Sin saber qué responder, me levanté de la cama y me acerqué a la ventana. La temperatura había bajado y mi piel lo sintió; tomé mi camisa que estaba en el respaldo del sillón y, sin abotonarla, me la puse. Regresé a la ventana; nuevamente era verano y las gotas de la lluvia golpeaban rítmicamente los vidrios; me asomé y, desde el segundo piso, vi como las personas apresuraban el paso para no mojarse tanto; no faltaba algún automovilista, que pasando a toda velocidad, “bañaba” a algún transeúnte despistado. Respiré profundamente porque el aire no entraba con libertad en mis pulmones.
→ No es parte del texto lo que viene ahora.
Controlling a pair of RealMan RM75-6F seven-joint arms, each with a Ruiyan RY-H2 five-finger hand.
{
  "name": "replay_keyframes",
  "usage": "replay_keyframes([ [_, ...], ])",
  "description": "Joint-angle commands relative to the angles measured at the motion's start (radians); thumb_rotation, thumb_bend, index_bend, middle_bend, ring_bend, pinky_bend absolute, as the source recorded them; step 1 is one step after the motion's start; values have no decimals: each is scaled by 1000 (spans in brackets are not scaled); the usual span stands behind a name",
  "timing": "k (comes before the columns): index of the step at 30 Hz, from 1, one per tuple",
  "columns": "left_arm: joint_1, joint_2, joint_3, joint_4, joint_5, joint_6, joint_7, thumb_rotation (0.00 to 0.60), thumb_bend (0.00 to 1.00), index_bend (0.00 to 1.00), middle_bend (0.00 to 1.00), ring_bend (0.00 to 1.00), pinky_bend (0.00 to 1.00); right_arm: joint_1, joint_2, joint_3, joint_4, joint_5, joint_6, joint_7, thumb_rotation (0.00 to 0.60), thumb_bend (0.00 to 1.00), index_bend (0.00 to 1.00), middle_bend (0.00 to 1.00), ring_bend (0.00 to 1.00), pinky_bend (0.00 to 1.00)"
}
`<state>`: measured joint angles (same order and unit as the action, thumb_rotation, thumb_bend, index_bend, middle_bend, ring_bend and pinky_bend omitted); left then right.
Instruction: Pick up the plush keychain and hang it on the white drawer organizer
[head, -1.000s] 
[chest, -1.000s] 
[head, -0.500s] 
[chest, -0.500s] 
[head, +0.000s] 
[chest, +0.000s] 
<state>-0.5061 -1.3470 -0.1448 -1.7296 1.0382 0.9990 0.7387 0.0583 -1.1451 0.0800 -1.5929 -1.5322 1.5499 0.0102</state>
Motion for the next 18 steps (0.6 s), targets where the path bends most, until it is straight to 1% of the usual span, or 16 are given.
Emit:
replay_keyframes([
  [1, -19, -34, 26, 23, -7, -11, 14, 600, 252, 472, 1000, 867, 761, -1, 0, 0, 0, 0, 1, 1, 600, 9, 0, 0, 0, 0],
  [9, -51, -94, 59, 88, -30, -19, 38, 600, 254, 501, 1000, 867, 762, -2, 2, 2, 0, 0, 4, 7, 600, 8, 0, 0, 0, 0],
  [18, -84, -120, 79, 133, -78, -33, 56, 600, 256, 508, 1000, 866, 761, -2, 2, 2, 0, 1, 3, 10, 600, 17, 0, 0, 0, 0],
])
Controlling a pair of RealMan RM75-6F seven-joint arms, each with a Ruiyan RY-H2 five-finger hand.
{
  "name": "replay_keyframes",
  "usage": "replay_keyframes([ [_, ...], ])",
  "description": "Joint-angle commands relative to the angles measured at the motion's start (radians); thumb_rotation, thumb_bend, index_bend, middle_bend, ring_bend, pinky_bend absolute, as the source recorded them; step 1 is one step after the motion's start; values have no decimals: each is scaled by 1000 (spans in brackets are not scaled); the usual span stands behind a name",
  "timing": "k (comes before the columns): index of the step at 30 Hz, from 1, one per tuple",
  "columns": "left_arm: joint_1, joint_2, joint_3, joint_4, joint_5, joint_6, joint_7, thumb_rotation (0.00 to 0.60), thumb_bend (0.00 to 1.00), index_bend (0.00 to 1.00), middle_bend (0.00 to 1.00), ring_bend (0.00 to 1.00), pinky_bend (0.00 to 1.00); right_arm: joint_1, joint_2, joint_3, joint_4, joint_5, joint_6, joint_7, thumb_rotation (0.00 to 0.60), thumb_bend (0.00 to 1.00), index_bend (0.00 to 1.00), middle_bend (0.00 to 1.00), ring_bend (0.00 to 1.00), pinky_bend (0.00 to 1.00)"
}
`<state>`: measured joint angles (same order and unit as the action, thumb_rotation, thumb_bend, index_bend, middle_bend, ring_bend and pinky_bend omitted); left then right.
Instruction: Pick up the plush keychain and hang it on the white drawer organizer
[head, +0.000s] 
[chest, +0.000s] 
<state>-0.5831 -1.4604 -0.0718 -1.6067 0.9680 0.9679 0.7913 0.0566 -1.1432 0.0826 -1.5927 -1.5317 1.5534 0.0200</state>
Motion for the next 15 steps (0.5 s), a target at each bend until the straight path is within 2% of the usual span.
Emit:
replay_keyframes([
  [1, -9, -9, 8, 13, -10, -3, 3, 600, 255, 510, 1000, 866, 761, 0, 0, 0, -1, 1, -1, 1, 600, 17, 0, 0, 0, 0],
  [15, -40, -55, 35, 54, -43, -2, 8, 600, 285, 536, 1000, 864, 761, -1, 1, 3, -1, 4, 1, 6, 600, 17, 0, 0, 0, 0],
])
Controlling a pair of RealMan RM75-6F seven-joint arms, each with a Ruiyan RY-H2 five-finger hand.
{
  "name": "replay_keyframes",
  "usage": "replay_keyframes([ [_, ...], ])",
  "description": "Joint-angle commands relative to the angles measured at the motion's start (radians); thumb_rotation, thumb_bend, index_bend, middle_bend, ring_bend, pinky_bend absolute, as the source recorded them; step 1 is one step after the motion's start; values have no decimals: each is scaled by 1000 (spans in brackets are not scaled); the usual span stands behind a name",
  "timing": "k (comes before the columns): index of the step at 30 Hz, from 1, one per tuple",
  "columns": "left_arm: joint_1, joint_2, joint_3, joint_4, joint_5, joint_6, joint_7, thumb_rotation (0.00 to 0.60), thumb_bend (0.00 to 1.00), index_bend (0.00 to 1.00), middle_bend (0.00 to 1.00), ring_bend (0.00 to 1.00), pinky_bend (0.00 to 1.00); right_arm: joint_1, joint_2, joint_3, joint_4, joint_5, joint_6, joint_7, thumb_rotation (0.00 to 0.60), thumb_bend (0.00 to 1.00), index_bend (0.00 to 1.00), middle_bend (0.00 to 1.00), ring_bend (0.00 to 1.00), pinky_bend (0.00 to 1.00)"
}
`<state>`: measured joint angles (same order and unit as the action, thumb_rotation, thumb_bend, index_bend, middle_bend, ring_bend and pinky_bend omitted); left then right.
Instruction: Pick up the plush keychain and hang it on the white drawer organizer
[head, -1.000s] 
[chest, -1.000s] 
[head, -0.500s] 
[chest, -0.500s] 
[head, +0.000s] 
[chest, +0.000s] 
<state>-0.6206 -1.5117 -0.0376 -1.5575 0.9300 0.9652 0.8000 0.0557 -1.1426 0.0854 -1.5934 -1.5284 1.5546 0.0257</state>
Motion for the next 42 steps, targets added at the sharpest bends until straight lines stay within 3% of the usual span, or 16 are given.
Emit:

De pronto, sentí una drástica opresión en el pecho, como si una coraza de tormento fuera constriñendo mi cuerpo y repercutiendo la molestia por todo mi cuello hasta llegar a la mandíbula; al mismo tiempo empecé a sudar de manera abundante y tuve ganas de vomitar. No sentía mi brazo izquierdo. Una ansiedad extrema se apoderaba de mi mente y creo que perdí el conocimiento, con certeza lo desconozco porque no recuerdo nada más.
Y ahora estoy aquí. Supongo que en la cama de un hospital porque las voces que he escuchado sólo hablan de enfermedades… de problemas médicos. Debo estar en la sala de urgencias o en algún sitio de acceso restringido, pues únicamente, durante unos momentos, muy pocos, he escuchado la voz de mi esposa. Le he querido hablar, preguntarle qué me pasa, sin embargo mis labios no se abren, de mi boca no sale palabra alguna; tengo la garganta reseca ¿Alguien puede darme un poco de agua? ¿Pero cómo la pido?… Además, por más intentos que hago tampoco logró abrir los ojos, ni mover mi cuerpo… ¿Dios mío qué me está pasando?… Necesito hablar y ver, pero no puedo; sólo mis oídos me responden… Creo haber escuchado decir a mi mujer que sabía todo.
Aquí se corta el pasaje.